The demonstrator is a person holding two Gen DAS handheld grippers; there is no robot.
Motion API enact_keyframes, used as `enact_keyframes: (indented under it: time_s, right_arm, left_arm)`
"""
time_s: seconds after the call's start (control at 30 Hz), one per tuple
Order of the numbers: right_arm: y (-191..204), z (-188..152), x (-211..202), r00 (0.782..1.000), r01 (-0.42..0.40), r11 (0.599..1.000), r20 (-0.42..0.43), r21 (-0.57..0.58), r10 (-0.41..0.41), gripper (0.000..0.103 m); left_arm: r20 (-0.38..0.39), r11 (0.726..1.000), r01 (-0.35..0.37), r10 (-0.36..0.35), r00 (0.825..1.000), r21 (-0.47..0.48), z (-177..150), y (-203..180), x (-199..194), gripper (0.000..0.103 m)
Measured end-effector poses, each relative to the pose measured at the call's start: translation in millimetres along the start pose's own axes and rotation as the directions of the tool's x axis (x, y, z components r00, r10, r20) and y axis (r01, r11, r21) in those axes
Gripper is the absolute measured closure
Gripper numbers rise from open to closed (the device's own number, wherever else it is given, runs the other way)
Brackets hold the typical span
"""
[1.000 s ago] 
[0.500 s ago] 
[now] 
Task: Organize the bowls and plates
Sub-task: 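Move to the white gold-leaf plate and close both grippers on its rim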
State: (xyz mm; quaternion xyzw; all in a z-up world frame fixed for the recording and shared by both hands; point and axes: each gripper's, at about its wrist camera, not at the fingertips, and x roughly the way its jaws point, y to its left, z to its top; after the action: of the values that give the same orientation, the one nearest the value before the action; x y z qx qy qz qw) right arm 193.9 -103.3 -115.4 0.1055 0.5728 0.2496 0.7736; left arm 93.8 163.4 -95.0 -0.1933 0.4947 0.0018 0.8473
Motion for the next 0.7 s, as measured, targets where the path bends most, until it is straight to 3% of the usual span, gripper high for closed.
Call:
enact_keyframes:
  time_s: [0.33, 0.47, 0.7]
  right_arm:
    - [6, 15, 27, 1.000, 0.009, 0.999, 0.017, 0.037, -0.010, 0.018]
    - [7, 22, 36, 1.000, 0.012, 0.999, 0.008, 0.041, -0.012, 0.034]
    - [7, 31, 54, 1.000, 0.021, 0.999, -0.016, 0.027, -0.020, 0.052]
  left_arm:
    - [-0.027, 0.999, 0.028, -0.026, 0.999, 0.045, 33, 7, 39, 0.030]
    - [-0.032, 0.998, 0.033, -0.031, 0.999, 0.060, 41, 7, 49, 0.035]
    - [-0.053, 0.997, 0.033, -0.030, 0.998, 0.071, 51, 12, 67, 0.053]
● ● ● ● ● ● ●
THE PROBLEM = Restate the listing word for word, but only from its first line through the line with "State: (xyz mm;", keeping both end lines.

ANSWER SPACE =
The demonstrator is a person holding two Gen DAS handheld grippers; there is no robot.
Motion API enact_keyframes, used as `enact_keyframes: (indented under it: time_s, right_arm, left_arm)`
"""
time_s: seconds after the call's start (control at 30 Hz), one per tuple
Order of the numbers: right_arm: y (-191..204), z (-188..152), x (-211..202), r00 (0.782..1.000), r01 (-0.42..0.40), r11 (0.599..1.000), r20 (-0.42..0.43), r21 (-0.57..0.58), r10 (-0.41..0.41), gripper (0.000..0.103 m); left_arm: r20 (-0.38..0.39), r11 (0.726..1.000), r01 (-0.35..0.37), r10 (-0.36..0.35), r00 (0.825..1.000), r21 (-0.47..0.48), z (-177..150), y (-203..180), x (-199..194), gripper (0.000..0.103 m)
Measured end-effector poses, each relative to the pose measured at the call's start: translation in millimetres along the start pose's own axes and rotation as the directions of the tool's x axis (x, y, z components r00, r10, r20) and y axis (r01, r11, r21) in those axes
Gripper is the absolute measured closure
Gripper numbers rise from open to closed (the device's own number, wherever else it is given, runs the other way)
Brackets hold the typical span
"""
[1.000 s ago] 
[0.500 s ago] 
[now] 
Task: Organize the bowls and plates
Sub-task: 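Move to the white gold-leaf plate and close both grippers on its rim
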State: (xyz mm; quaternion xyzw; all in a z-up world frame fixed for the recording and shared by both hands; point and axes: each gripper's, at about its wrist camera, not at the fingertips, and x roughly the way its jaws point, y to its left, z to its top; after the action: of the values that give the same orientation, the one nearest the value before the action; x y z qx qy qz qw) right arm 193.9 -103.3 -115.4 0.1055 0.5728 0.2496 0.7736; left arm 93.8 163.4 -95.0 -0.1933 0.4947 0.0018 0.8473

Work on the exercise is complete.